在家丁的引导下,丁义进入李家客厅,李大脑袋“尚武”,宽大的客厅里除了象一般土豪那样摆着红木桌椅、名家山水中堂以外,还挂着几把古色古香的刀剑。有一个客人,正坐在雕花太师椅上,和李大脑袋说话。
这人约有五十多岁,头发花白,穿着一身普通农民装束,衣袖上还打着补丁,一副穷酸相,同八仙桌另一边穿着纺绸金边黑衫,豪华阔绰的李大脑袋形成了对比。这人是谁?
“来来,”李大脑袋站起身来,给丁义介绍:“这位是咱们的老朋友,阿扁老兄。”
阿扁?
丁义的脑子里“轰”的一声,阿扁不就是蝙蝠双侠里其中一个吗?那回在石山,已经打过一回交道了,把那个阿福给擒住,但是下毒的阿扁,自己却始终没见过面。
好啊,终于看见你了。丁义心里的兴奋,难以言表。这两个江湖骗子,他们手里有那一对宝贵的木箱子啊,盛放着日本鬼子《地质勘察分析报告》,其中一只箱子,已经被丁义给缴获了,另一只,毫无疑义,就在这个阿扁的手里。
在石山射雁庄外,那个阴暗的坟地洞穴里,通过审讯特务,丁义得知了木箱的秘密,回去研究半晌,把箱子用匕首给撬开,发现木箱果然有夹层,里边暗藏着一摞材料,正是那份勘察报告的索引和概略,但是主要内容,却一页也没有。
真是得来全不费功夫,本来以为寻找这个神出鬼没的阿扁,大海捞针全凭运气,现在,竟然他就在眼前。丁义恨不上去一把抓住他的脖领子,命令他将那只木箱子交出来!
阿扁满脸堆笑,从椅子上站起来,向丁义打招呼。
李大脑袋满面春风,继续介绍:“阿扁兄,这位也是我的朋友,鬼难拿,丁义老弟,做局子出身,哈哈,你们多亲多近。”
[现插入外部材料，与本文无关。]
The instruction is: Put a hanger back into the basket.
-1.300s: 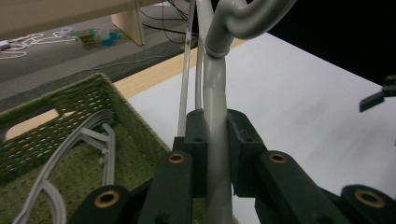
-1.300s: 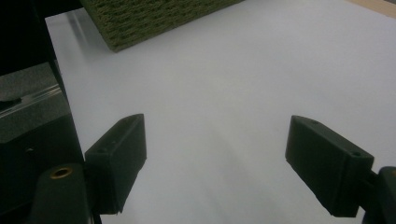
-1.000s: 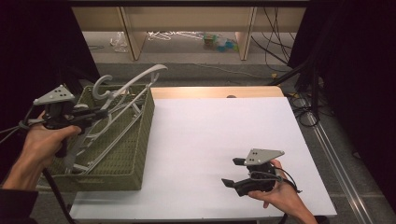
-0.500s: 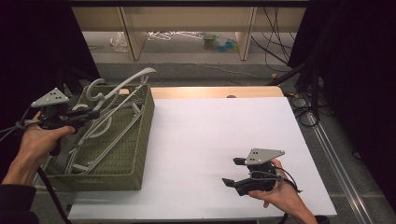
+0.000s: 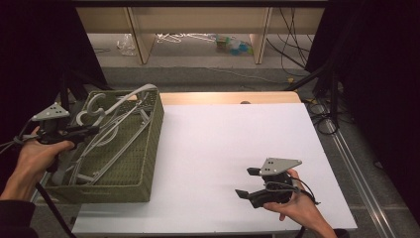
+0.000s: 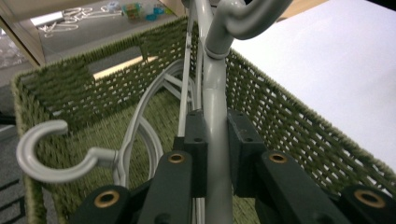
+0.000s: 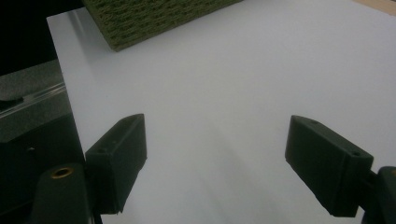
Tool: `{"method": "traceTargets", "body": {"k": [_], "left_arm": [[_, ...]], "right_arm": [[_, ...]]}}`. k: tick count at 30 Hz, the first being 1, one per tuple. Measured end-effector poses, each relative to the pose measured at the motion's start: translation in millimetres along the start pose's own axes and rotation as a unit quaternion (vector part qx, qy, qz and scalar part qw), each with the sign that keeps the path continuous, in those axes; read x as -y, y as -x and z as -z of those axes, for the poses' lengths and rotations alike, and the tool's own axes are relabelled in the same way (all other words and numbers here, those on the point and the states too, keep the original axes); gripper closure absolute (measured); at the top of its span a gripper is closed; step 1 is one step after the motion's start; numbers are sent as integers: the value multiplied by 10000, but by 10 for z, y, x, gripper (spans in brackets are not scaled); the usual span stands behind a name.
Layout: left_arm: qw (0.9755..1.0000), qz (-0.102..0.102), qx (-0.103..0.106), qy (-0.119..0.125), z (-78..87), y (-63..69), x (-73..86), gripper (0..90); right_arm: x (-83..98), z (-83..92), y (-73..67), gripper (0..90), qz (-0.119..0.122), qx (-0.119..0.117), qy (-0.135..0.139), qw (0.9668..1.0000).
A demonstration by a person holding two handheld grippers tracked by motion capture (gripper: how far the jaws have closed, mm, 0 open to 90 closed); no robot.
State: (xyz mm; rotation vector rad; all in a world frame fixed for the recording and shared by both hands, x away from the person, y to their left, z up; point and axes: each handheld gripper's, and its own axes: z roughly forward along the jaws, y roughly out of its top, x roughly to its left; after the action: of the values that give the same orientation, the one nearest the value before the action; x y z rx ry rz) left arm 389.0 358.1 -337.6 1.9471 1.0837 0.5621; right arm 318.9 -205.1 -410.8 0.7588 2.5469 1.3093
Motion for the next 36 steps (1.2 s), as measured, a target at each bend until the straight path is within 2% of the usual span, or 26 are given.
{"method": "traceTargets", "body": {"k": [5,6,7,9,10,11,15,17,20,25,29,31,35,36], "left_arm": [[9998,160,33,-87,-41,-44,95,792],[9998,139,52,-140,-42,-53,101,792],[9997,202,88,-66,-63,-49,107,792],[9998,99,74,-173,-79,-48,108,792],[9997,170,71,-139,-109,-30,111,792],[9995,140,87,-253,-119,-36,113,792],[9992,255,110,-296,-193,-49,142,792],[9986,370,123,-360,-240,-49,167,792],[9979,426,119,-483,-307,-53,208,791],[9963,668,169,-522,-405,-62,264,791],[9960,663,148,-580,-439,-59,293,790],[9953,771,161,-559,-453,-63,314,789],[9944,908,65,-542,-474,-89,359,781],[9934,1004,22,-563,-471,-103,364,777]], "right_arm": [[1,-1,1,217,-4,0,-4,10000],[1,-4,2,217,1,4,-6,10000],[1,-6,2,217,2,3,-9,10000],[3,-11,3,217,11,1,-10,10000],[4,-12,3,217,12,1,-10,10000],[5,-12,4,217,13,3,-12,10000],[5,-12,5,217,10,-3,-15,10000],[5,-12,5,217,10,-4,-14,10000],[5,-13,5,217,11,-5,-16,10000],[5,-16,5,217,4,-38,-33,10000],[4,-16,3,217,9,-43,-27,10000],[4,-17,3,217,6,-43,-28,10000],[3,-20,0,217,31,-48,-26,10000],[2,-18,-1,217,21,-53,-27,10000]]}}
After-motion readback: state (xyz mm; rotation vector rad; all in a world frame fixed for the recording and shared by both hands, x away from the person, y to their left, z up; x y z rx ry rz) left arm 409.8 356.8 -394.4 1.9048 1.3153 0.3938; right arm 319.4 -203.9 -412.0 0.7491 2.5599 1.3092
丁义堆起一脸笑容,上前拉住阿扁的手,亲热的摇晃,“哎呀,是阿扁兄,久闻大名,仰慕已久,怎么,另一位,阿福兄呢,他在哪里?丁某早想结识两位,只是未得机缘。哈哈。”
“嗯,鬼难拿……丁老弟,我也是闻名已久了,大家平时奔波乱世,行走江湖,的确是相见恨晚呀。阿福嘛,最近身体不好,他居家养病,出不来了。”
丁义心里说:那最好,若是阿福来了,认出自己的模样,反倒会有麻烦。你自己来了,正是天赐良机,好,不论你有什么买卖,我丁义一定奉陪,这回,对不起,你插翅也难飞了。
三个人都坐下来,家丁奉茶。丁义不慌不忙,慢慢啜着花茶,跟阿扁谈了些“江湖骗术”之类的闲话。一主二客,说起坑蒙拐骗之类的话题来,倒是有不少“共同语言”,谈资甚是热闹多彩。
两杯茶喝过,阿扁朝丁义微微一笑,“老弟,我跟李爷,正在商量一件事情,有一桩送上门来的黑市生意,摆在面前,用咱们的行话来说,叫做肥猪拱门了。”